Weiterer Vorteil für die Sozialdemokraten: Erstmals mischten sich Schriftsteller und Intellektuelle in einen Bundestagswahlkampf ein und bezogen zumeist für Brandt, damals Regierender Bürgermeister von Berlin, Partei – sehr zum Ärger des amtierenden Bundeskanzlers. „Banausen und Nichtskönner“ seien das, schimpfte Erhard. „Da hört der Dichter auf, da fängt der ganz kleine Pinscher an.“
Fehlte es dem Wahlkampf also nicht an verbalem Zündstoff, so war er inhaltlich eher enttäuschend. Über den Auftakt, für den sich beide Parteien die Dortmunder Westfalenhalle ausgesucht hatten, schrieb das Nachrichtenmagazin „Der Spiegel“ im August 1965: „Mit Feuerwerk und Bibi Johns, mit Alfred Hause und den vier Rondos begannen die Sozialdemokraten. Tenor: Fortschritt und Kühnheit garantieren die Zukunft. Eine Woche zuvor hatten die Christdemokraten mit sechs Reden in drei Stunden den Wahlkampf eröffnet. Tenor: Erfahrung und Stabilität sichern das Erreichte. Sonst gleichen sich Themen und Versprechungen der Wahlkämpfer wie ein Ei dem andern.“
Und auch die Wochenzeitung „Die Zeit“ konstatierte nach der Wahl ernüchtert, die kontroversen Themen der Außen- und Deutschlandpolitik seien von den meisten Politikern im Wahlkampf ausgeklammert worden.
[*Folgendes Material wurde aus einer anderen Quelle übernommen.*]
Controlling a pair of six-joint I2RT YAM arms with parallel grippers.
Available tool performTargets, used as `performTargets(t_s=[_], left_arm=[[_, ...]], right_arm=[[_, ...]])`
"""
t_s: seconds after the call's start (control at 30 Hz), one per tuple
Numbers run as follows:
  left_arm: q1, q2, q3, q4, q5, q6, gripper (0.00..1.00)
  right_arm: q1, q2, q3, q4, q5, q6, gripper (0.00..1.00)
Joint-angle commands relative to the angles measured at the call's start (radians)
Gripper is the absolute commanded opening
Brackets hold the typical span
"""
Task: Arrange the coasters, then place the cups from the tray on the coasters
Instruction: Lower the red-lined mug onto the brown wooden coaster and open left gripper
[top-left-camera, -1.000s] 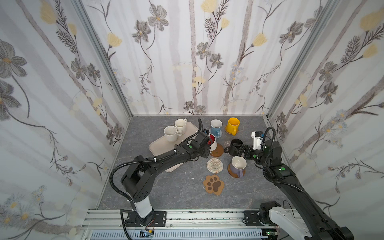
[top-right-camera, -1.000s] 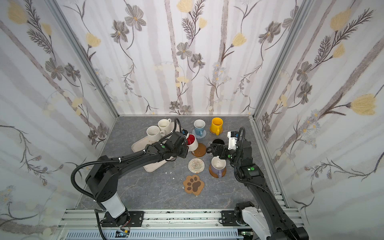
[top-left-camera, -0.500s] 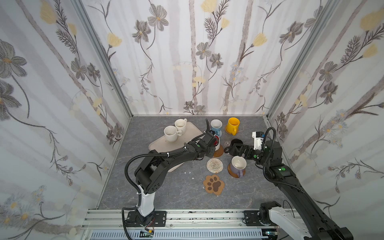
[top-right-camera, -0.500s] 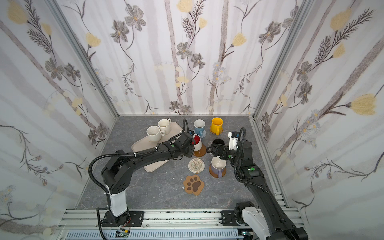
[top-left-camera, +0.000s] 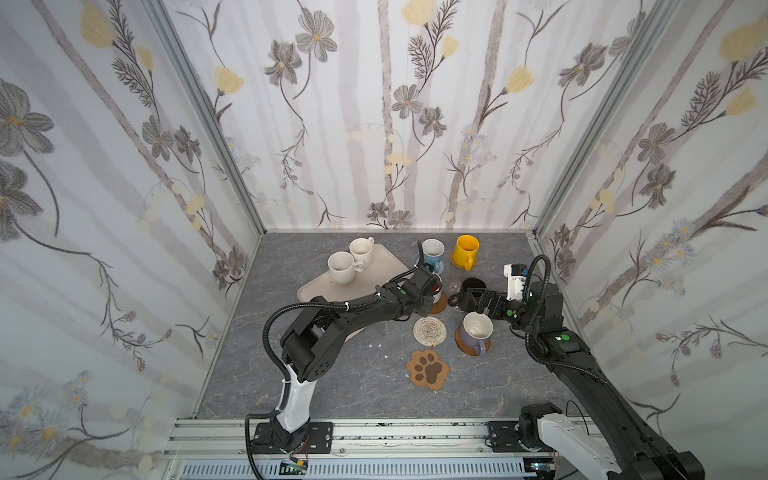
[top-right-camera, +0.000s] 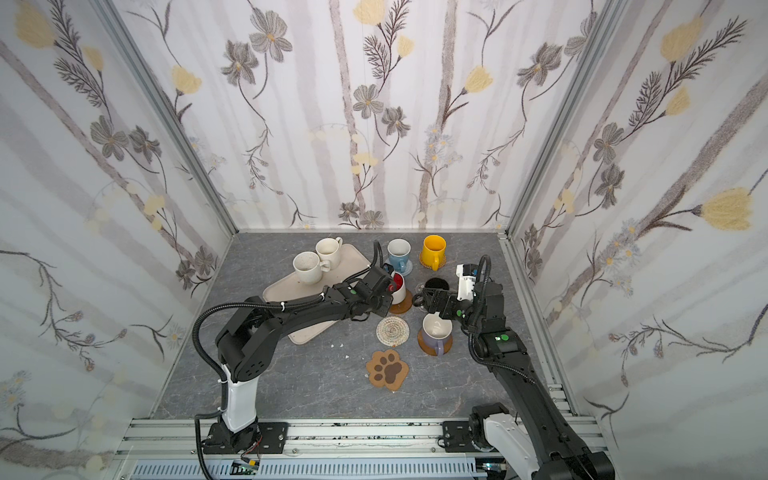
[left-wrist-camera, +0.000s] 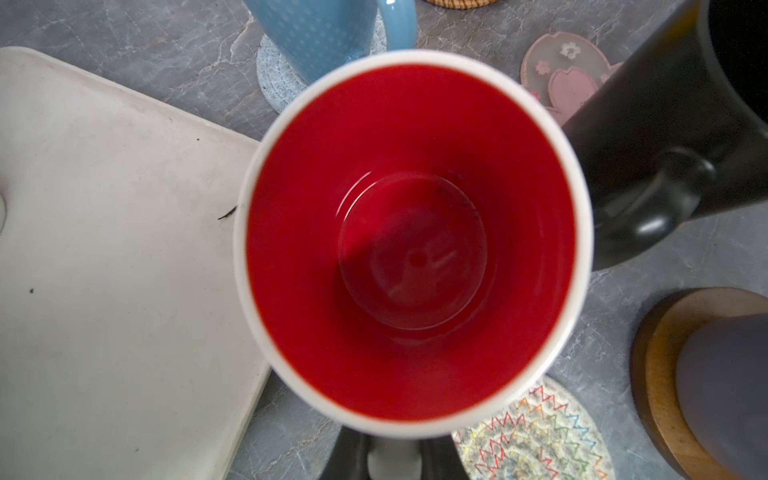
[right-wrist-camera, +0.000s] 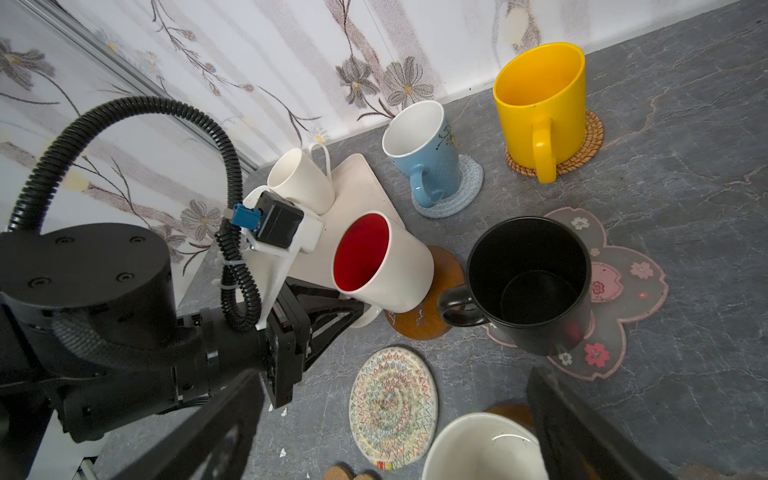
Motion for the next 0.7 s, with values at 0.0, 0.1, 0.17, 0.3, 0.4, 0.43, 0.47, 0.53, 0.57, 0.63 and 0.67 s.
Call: performTargets(t_s=[0.0,0.1,0.17,0.3,0.4,0.43,0.47,0.53,0.57,0.63,0.67], left_arm=[[-0.005,0.001,0.017,0.055,-0.031,0.008,0.02],[-0.006,0.008,0.023,0.054,-0.027,0.009,0.07],[-0.006,0.013,0.027,0.053,-0.027,0.010,0.09],[-0.007,0.020,0.028,0.051,-0.027,0.011,0.14],[-0.008,0.020,0.027,0.048,-0.033,0.012,0.19],[-0.008,0.019,0.027,0.047,-0.033,0.013,0.20],[-0.010,0.019,0.027,0.046,-0.033,0.013,0.21],[-0.009,0.020,0.031,0.044,-0.028,0.015,0.29],[-0.010,0.020,0.033,0.042,-0.027,0.016,0.31],[-0.010,0.022,0.037,0.038,-0.027,0.012,0.35],[-0.010,0.023,0.039,0.036,-0.026,0.012,0.37]], right_arm=[[-0.001,0.002,-0.001,0.047,-0.018,-0.001,1.00],[-0.002,0.002,-0.004,0.050,-0.020,0.000,1.00],[-0.002,0.002,-0.004,0.051,-0.022,0.000,1.00],[-0.003,0.000,-0.004,0.050,-0.024,0.000,1.00],[-0.004,-0.001,-0.005,0.053,-0.026,0.001,1.00],[-0.004,-0.002,-0.006,0.053,-0.027,0.001,1.00],[-0.004,-0.002,-0.005,0.053,-0.027,0.002,1.00],[-0.004,-0.003,-0.005,0.055,-0.028,0.002,1.00],[-0.004,-0.004,-0.005,0.055,-0.028,0.002,1.00],[-0.005,-0.004,-0.005,0.055,-0.029,0.002,1.00],[-0.005,-0.005,-0.006,0.055,-0.029,0.002,1.00]])
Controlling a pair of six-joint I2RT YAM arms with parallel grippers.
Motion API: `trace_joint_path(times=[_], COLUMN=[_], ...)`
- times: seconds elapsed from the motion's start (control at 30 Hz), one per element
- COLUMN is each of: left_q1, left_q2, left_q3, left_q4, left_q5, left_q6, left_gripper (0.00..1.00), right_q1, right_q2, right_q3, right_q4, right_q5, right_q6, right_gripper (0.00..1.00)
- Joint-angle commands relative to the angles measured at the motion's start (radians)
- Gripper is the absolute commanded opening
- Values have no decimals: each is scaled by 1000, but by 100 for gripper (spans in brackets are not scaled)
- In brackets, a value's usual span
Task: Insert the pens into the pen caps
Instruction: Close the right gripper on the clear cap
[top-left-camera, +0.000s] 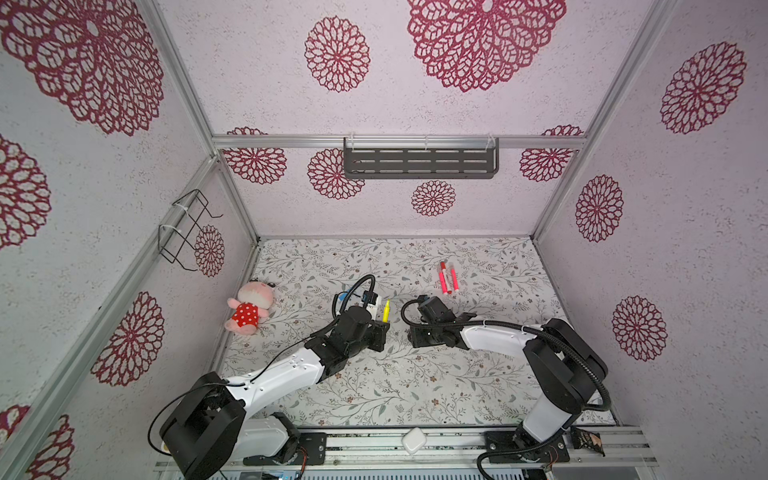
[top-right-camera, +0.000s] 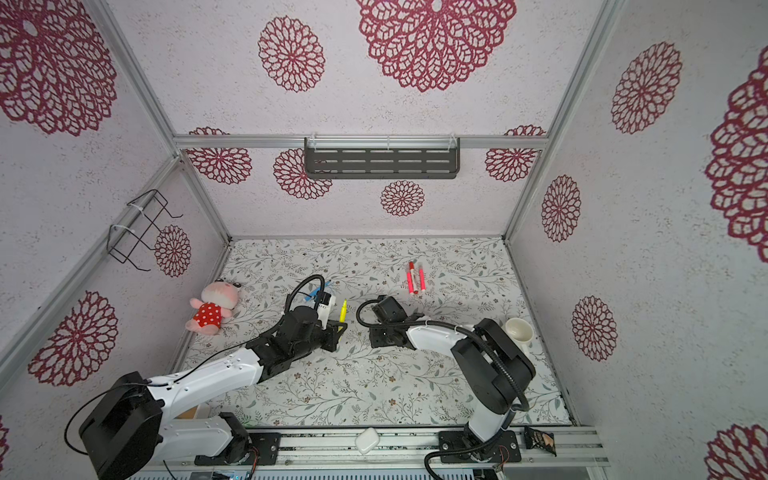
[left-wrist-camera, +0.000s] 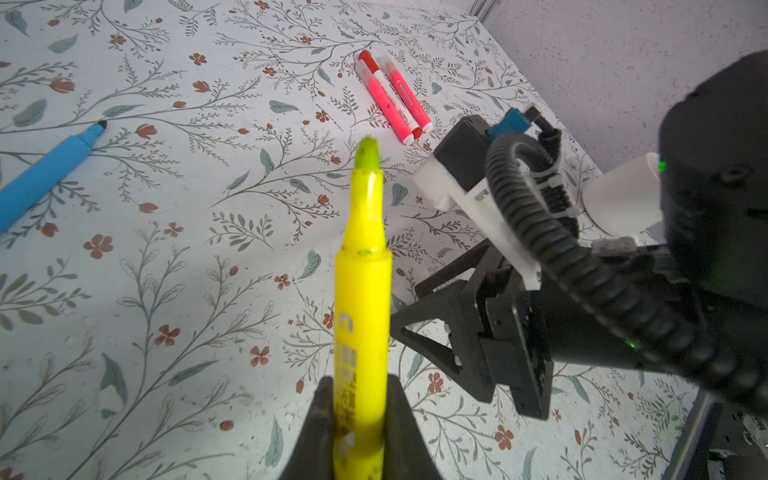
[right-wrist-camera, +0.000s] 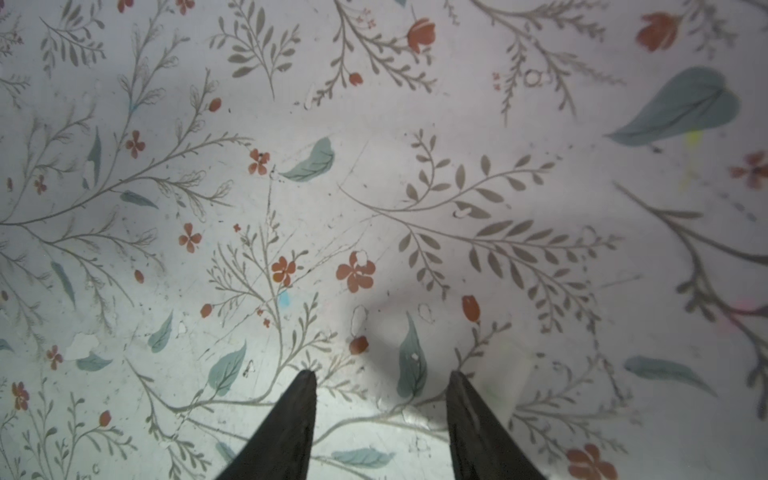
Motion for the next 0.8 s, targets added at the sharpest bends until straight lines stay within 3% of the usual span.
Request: trace_joint_path(times=[0.0, 0.3, 0.77], left_q1=[11, 11, 11], left_q2=[-16, -16, -31], left_q3=[-6, 11, -8], left_q4=[16, 1, -4], left_q5=[-2, 4, 5], left_q6=[1, 7, 1], left_gripper=[0, 0, 0], right_q1=[15, 18, 15], right_q2=[-77, -88, 47], right_q3=[8, 87, 134], right_q4=[-26, -168, -199], right_q5=[51, 221, 267], right_q6=[18, 48, 70], right_gripper=[52, 48, 40])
Wahrscheinlich war diese mangelnde inhaltliche Profilierung ein wesentlicher Grund, weshalb die Wähler keinen Anlass sahen, für einen Wechsel zu stimmen – zumal die Wirtschaft nach wie vor brummte. „Die Bundesrepublik im Zustand totaler Zufriedenheit hat sich für das Symbol ihres Wohlstandes entschieden“, schrieb der „Spiegel“ nach der Wahl leicht süffisant.
In konkreten Zahlen hieß das: Die Union erhielt 47,6 Prozent der Wählerstimmen und konnte im Vergleich zur letzten Wahl leicht zulegen, die SPD kam auf 39,3 Prozent und verbesserte ihr Ergebnis von 1961 deutlich. Herbe Verluste musste die FDP hinnehmen, der es nicht gelungen war, in der Koalition mit dem wirtschaftsliberalen CDU-Kanzler ihr eigenes Profil deutlich zu machen. Die Liberalen errangen lediglich 9,5 Prozent der Wählerstimmen – 3,3 Prozent weniger als vier Jahre zuvor. Für eine bürgerliche Regierungskoalition reichte es allemal.
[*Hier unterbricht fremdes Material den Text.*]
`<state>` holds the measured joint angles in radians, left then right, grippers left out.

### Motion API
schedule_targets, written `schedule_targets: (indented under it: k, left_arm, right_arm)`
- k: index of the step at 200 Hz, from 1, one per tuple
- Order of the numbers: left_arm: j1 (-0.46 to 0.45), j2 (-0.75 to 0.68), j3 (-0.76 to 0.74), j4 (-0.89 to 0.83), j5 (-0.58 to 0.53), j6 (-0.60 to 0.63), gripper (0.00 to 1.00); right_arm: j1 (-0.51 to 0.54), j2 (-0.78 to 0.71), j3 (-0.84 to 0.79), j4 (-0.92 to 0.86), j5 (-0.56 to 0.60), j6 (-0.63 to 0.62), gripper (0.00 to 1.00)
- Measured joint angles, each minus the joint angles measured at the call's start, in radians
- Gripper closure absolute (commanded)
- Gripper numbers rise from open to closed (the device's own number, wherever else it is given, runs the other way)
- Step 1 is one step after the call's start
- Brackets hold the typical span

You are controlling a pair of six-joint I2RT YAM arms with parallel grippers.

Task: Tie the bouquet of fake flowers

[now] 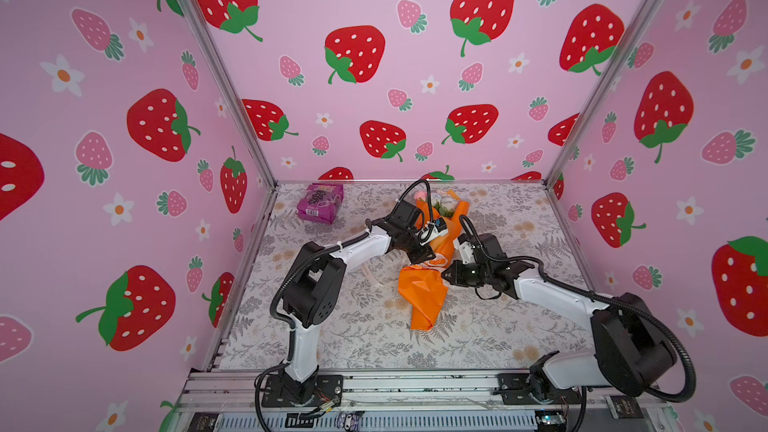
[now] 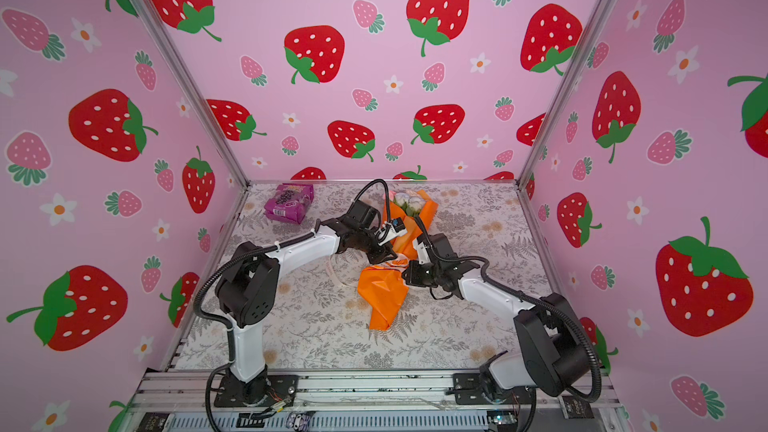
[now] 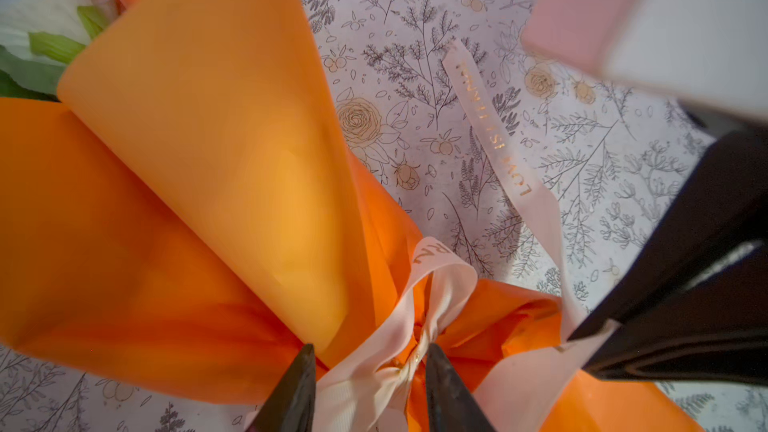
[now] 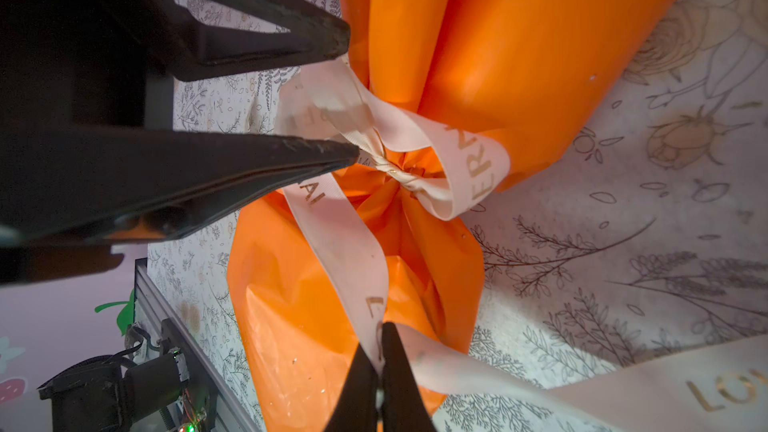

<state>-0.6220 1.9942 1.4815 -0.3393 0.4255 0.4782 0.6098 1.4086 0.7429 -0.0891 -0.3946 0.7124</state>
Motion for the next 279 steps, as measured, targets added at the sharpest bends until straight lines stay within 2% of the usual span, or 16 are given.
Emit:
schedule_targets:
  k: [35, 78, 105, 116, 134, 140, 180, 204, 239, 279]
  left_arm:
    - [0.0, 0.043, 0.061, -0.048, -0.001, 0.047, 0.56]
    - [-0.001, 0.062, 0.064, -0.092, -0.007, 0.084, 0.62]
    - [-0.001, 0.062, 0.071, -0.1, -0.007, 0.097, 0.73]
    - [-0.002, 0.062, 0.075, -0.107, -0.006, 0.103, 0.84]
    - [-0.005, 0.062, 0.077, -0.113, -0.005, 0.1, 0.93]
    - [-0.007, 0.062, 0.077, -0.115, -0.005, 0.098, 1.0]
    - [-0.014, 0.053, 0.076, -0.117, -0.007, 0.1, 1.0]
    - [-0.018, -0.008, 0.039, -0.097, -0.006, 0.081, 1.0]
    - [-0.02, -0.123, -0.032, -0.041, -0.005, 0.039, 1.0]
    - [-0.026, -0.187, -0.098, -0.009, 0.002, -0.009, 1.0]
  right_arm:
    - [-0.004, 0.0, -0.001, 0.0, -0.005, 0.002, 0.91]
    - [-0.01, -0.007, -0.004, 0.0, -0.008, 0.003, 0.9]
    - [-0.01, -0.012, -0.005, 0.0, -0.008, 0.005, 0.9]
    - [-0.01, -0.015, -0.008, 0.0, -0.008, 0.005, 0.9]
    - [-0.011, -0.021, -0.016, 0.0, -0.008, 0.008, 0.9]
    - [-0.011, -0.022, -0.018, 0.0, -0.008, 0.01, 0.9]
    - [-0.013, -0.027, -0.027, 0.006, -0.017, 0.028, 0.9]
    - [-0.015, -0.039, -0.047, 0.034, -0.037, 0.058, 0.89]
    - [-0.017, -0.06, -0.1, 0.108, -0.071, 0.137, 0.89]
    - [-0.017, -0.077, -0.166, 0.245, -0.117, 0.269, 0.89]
Obwohl die SPD ihr bestes Wahlergebnis der Nachkriegszeit erreichte, war die Enttäuschung vor allem bei ihrem Vorsitzenden groß. Am Tag nach der Wahl gab Brandt bekannt, dass er 1969 nicht mehr als Kanzlerkandidat zur Verfügung stehe. Freunde befürchteten gar, dass er sich völlig aus der Politik zurückziehen werde. Soweit kam es nicht: Nach der Wahlniederlage kehrte Brandt ins Rathaus Schöneberg zurück.
Und schon ein Jahr später, als die Regierungskoalition von CDU/CSU und FDP zerbrach und Bundeskanzler Ludwig Erhardt ausgerechnet wegen einer – aus heutiger Sicht eher marginalen – Wirtschaftskrise zurücktreten musste, nutzte Brandt die Chance, sich wieder in die Bundespolitik einzumischen. Als sich Union und SPD im Dezember 1966 auf eine Große Koalition unter Kurt Georg Kiesinger, bis dahin Ministerpräsident von Baden-Württemberg, einigten, wurde Brandt Außenminister und Vizekanzler, bei der Bundestagswahl 1969 schaffte er dann den Sprung ins Kanzleramt.